Top of Dataset section

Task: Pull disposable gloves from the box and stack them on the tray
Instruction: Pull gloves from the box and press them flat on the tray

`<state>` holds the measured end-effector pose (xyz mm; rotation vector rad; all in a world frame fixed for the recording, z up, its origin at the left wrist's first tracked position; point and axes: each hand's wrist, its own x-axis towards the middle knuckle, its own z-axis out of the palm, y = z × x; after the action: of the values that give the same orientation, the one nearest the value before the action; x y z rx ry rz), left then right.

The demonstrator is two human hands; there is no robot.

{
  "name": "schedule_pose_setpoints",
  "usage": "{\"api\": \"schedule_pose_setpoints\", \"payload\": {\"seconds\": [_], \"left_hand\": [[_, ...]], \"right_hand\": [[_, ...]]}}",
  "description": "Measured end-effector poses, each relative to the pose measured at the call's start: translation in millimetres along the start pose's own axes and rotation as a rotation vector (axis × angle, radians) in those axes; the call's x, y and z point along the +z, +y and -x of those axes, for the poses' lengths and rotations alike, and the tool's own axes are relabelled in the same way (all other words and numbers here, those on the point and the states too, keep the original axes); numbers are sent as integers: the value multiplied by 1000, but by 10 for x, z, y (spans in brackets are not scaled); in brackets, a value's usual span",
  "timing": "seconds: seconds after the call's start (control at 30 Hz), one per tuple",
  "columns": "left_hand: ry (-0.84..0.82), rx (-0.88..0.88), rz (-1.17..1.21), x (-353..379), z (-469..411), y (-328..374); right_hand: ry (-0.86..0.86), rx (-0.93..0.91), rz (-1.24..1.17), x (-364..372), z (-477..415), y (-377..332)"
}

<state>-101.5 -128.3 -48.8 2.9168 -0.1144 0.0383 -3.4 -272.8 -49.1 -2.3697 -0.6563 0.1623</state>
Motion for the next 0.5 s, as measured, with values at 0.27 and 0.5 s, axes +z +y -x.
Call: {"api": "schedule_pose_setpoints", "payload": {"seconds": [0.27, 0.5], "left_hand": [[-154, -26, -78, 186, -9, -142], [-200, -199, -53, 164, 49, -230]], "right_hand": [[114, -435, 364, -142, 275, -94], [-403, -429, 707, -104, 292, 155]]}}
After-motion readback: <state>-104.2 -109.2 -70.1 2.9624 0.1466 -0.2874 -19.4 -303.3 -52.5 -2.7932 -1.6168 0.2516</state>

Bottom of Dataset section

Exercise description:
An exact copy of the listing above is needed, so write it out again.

Written answer:
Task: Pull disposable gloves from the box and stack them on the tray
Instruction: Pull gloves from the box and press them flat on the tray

`<state>` holds the measured end-effector pose (xyz mm; rotation vector rad; all in a world frame fixed for the recording, z up, its origin at the left wrist's first tracked position; point and axes: each hand's wrist, its own x-axis towards the middle knuckle, its own z-axis out of the palm, y = z × x; after the action: of the values that give the same orientation, the one nearest the value before the action; x y z rx ry rz), left then right.

The demonstrator is two human hands; there is no robot.

{
  "name": "schedule_pose_setpoints",
  "usage": "{\"api\": \"schedule_pose_setpoints\", \"payload\": {\"seconds\": [_], \"left_hand\": [[_, ...]], \"right_hand\": [[_, ...]]}}",
  "description": "Measured end-effector poses, each relative to the pose measured at the call's start: translation in millimetres along the start pose's own axes and rotation as a rotation vector (axis × angle, radians) in those axes; the call's x, y and z point along the +z, +y and -x of those axes, for the poses' lengths and rotations alike, and the tool's own axes are relabelled in the same way (all other words and numbers here, those on the point and the states too, keep the original axes); numbers are sent as integers: the value multiplied by 1000, but by 10 for x, z, y (spans in brackets are not scaled); in brackets, a value's usual span",
  "timing": "seconds: seconds after the call's start (control at 30 Hz), one per tuple",
  "columns": "left_hand: ry (-0.84..0.82), rx (-0.88..0.88), rz (-1.17..1.21), x (-353..379), z (-469..411), y (-328..374); right_hand: ry (-0.86..0.86), rx (-0.93..0.91), rz (-1.24..1.17), x (-364..372), z (-477..415), y (-377..332)"
}

<state>-101.5 -128.3 -48.8 2.9168 -0.1144 0.0383 -3.4 -272.8 -49.1 -2.3697 -0.6563 0.1623</state>
Motion for the next 0.5 s, as measured, with values at 0.27 and 0.5 s, axes +z +y -x.
Call: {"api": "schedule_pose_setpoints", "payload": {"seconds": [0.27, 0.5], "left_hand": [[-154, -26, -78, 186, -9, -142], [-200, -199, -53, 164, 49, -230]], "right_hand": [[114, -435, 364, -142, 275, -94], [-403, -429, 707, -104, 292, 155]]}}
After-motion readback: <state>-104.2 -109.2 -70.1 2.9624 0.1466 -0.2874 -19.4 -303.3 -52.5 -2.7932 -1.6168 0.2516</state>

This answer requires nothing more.